▸ PROBLEM TO WORK ON: Beginning with the line that holds "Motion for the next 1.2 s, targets" in the data below, give again every line through the one that holds "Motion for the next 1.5", exactly as written.

▸ RECORDS PROVIDED:

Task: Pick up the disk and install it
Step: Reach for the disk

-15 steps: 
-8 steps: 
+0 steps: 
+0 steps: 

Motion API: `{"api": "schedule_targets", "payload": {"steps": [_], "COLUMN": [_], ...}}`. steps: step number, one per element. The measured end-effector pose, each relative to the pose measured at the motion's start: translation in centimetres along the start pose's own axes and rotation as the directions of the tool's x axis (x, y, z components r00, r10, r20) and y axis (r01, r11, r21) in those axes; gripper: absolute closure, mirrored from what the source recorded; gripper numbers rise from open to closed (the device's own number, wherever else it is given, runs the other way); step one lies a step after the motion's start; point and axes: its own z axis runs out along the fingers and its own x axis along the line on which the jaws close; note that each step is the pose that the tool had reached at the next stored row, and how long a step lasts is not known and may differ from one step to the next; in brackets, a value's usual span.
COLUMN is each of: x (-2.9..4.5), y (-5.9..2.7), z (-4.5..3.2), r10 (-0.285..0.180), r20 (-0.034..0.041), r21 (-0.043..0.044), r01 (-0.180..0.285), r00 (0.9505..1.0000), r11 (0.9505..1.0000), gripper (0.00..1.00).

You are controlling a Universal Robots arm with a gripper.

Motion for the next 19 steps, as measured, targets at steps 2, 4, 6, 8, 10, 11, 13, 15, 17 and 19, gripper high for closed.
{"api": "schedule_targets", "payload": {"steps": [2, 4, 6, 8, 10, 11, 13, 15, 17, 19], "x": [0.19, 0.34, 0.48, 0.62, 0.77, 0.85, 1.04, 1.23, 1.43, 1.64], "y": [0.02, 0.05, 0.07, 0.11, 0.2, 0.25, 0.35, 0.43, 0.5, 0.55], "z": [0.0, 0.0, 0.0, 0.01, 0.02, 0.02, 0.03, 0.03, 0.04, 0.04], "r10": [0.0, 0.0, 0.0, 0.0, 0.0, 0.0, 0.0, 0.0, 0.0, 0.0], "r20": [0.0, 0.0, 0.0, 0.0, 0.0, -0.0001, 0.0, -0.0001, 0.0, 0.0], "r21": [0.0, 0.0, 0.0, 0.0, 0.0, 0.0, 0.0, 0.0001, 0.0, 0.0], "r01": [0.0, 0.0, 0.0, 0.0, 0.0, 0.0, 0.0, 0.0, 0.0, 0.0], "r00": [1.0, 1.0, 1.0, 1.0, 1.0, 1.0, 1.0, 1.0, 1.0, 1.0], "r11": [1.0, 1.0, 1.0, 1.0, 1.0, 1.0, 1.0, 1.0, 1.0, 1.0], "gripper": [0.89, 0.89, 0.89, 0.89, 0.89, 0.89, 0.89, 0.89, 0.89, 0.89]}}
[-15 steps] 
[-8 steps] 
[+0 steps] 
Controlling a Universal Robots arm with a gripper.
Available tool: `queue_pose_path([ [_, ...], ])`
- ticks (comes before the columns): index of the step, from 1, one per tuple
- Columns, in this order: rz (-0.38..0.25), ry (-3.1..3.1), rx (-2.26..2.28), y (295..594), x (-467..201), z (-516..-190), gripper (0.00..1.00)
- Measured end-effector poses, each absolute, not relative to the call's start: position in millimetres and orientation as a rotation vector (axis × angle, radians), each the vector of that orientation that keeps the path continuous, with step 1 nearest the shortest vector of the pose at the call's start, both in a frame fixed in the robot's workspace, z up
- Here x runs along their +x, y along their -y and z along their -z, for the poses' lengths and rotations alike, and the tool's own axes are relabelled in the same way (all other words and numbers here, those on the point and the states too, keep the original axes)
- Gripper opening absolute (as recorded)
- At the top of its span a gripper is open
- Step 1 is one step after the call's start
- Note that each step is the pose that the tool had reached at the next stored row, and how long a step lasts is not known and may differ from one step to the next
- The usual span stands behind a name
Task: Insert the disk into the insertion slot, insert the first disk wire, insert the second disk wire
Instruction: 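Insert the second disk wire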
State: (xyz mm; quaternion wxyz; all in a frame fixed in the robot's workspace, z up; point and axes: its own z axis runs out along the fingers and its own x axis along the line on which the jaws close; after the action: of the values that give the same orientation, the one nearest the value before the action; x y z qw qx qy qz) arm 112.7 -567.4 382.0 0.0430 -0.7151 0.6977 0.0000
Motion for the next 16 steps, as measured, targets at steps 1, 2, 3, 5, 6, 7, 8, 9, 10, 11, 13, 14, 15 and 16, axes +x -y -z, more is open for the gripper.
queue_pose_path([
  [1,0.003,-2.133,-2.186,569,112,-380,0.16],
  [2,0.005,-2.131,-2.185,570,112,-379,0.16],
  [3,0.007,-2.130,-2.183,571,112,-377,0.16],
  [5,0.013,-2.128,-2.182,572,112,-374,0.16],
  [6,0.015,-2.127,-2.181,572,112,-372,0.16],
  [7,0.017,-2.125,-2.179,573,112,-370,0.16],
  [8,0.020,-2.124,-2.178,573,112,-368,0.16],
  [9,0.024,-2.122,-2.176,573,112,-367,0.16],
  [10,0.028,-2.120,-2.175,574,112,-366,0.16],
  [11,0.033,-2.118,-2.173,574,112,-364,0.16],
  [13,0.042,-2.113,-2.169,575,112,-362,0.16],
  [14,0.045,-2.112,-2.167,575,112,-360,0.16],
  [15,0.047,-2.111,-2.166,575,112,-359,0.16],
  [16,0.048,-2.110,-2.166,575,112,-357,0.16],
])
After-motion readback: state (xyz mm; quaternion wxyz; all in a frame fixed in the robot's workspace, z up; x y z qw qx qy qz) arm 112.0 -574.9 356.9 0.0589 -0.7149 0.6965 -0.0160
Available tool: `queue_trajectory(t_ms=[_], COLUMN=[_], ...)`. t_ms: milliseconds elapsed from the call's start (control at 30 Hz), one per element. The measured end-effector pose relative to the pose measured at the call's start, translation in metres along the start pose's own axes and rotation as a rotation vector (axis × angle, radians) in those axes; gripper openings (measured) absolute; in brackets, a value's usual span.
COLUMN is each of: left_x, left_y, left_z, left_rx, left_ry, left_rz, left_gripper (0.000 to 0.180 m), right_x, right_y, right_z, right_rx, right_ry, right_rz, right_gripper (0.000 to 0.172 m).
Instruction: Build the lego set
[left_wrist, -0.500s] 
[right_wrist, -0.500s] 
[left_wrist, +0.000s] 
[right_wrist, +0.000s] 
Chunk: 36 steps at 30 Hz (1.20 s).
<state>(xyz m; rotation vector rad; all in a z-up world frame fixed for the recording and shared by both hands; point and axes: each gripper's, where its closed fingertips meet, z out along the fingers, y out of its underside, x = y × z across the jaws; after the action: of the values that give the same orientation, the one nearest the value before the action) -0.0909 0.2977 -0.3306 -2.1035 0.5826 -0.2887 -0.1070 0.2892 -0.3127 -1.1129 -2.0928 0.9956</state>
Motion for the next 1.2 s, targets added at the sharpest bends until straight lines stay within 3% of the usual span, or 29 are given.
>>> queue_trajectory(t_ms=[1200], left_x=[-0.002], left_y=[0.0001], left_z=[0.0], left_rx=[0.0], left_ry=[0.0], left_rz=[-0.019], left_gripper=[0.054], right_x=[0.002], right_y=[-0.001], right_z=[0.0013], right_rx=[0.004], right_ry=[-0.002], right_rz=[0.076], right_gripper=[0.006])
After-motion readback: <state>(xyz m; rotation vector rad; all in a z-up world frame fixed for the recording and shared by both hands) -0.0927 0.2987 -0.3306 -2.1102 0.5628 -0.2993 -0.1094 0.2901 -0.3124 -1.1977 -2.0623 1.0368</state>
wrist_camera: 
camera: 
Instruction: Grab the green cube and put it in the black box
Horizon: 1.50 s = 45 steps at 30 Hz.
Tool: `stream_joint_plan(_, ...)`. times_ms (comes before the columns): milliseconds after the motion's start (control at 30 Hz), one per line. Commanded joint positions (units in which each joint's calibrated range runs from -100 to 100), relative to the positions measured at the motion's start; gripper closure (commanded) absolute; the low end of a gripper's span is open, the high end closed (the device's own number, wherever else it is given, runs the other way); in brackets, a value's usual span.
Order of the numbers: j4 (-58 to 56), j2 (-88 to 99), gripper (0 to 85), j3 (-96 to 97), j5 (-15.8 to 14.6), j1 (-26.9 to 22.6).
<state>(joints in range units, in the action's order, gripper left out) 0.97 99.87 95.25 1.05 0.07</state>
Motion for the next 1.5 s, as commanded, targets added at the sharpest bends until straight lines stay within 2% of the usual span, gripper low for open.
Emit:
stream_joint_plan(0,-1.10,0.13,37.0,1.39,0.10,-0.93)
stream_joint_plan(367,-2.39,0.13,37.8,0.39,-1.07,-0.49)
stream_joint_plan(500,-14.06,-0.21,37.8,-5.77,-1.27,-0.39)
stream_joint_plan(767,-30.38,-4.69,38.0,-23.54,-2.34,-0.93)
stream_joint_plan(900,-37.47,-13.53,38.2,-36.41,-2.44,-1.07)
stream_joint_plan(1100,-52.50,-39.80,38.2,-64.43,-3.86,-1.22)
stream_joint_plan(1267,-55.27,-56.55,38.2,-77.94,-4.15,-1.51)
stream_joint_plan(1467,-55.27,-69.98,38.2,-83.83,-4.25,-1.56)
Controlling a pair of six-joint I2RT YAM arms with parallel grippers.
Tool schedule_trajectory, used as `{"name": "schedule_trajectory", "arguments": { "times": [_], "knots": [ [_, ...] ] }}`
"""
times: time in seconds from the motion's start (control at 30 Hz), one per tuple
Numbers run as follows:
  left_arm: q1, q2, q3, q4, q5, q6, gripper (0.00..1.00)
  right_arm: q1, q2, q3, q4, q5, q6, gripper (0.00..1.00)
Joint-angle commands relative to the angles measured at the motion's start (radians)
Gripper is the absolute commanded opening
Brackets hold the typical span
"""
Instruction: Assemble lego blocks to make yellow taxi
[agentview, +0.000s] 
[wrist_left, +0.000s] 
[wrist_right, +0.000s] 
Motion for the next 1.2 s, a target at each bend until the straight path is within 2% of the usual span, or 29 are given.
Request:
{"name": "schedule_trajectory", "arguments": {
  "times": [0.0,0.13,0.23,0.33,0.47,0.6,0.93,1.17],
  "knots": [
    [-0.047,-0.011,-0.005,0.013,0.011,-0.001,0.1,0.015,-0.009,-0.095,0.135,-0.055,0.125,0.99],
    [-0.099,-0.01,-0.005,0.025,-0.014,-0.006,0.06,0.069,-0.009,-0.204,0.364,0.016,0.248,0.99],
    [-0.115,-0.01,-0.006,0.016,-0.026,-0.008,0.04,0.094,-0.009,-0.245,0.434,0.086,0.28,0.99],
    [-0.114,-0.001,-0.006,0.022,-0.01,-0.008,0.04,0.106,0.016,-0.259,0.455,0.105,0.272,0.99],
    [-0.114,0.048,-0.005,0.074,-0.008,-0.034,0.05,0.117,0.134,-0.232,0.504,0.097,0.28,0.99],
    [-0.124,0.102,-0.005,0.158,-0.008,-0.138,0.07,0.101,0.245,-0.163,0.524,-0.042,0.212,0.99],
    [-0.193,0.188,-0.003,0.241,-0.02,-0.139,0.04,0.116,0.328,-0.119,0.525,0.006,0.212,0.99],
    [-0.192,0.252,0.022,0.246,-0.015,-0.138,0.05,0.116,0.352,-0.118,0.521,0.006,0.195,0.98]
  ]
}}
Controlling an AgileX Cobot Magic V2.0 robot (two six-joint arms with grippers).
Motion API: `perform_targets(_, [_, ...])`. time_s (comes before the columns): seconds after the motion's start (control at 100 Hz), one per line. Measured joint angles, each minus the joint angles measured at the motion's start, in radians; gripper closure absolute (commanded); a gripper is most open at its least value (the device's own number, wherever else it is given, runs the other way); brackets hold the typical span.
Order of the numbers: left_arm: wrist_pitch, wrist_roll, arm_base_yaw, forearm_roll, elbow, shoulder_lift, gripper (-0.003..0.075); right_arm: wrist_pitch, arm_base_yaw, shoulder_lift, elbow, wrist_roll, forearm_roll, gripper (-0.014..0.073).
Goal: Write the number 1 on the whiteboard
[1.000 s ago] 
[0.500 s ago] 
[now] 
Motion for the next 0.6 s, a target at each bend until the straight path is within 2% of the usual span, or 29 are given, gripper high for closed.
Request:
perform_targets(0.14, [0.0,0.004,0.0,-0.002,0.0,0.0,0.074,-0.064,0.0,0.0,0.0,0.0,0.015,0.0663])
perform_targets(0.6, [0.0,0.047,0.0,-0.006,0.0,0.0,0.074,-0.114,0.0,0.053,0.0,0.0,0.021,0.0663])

▸ TASK OUTPUT:
Motion for the next 1.2 s, targets added at the sharpest bends until straight lines stay within 3% of the usual span, or 29 are given.
>>> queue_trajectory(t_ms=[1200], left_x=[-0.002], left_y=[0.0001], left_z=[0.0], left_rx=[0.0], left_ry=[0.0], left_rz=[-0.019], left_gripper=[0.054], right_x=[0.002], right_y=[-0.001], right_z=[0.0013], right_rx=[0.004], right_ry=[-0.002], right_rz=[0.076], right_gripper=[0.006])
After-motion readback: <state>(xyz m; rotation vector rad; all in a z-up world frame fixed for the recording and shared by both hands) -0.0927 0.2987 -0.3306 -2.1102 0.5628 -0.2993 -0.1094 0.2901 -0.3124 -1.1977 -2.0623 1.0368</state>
wrist_camera: 
camera: 
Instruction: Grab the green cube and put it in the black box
Horizon: 1.50 s = 45 steps at 30 Hz.
Tool: `stream_joint_plan(_, ...)`. times_ms (comes before the columns): milliseconds after the motion's start (control at 30 Hz), one per line. Commanded joint positions (units in which each joint's calibrated range runs from -100 to 100), relative to the positions measured at the motion's start; gripper closure (commanded) absolute; the low end of a gripper's span is open, the high end closed (the device's own number, wherever else it is given, runs the other way); in brackets, a value's usual span.
Order of the numbers: j4 (-58 to 56), j2 (-88 to 99), gripper (0 to 85), j3 (-96 to 97), j5 (-15.8 to 14.6), j1 (-26.9 to 22.6).
<state>(joints in range units, in the action's order, gripper left out) 0.97 99.87 95.25 1.05 0.07</state>
Motion for the next 1.5 s, as commanded, targets added at the sharpest bends until straight lines stay within 2% of the usual span, gripper low for open.

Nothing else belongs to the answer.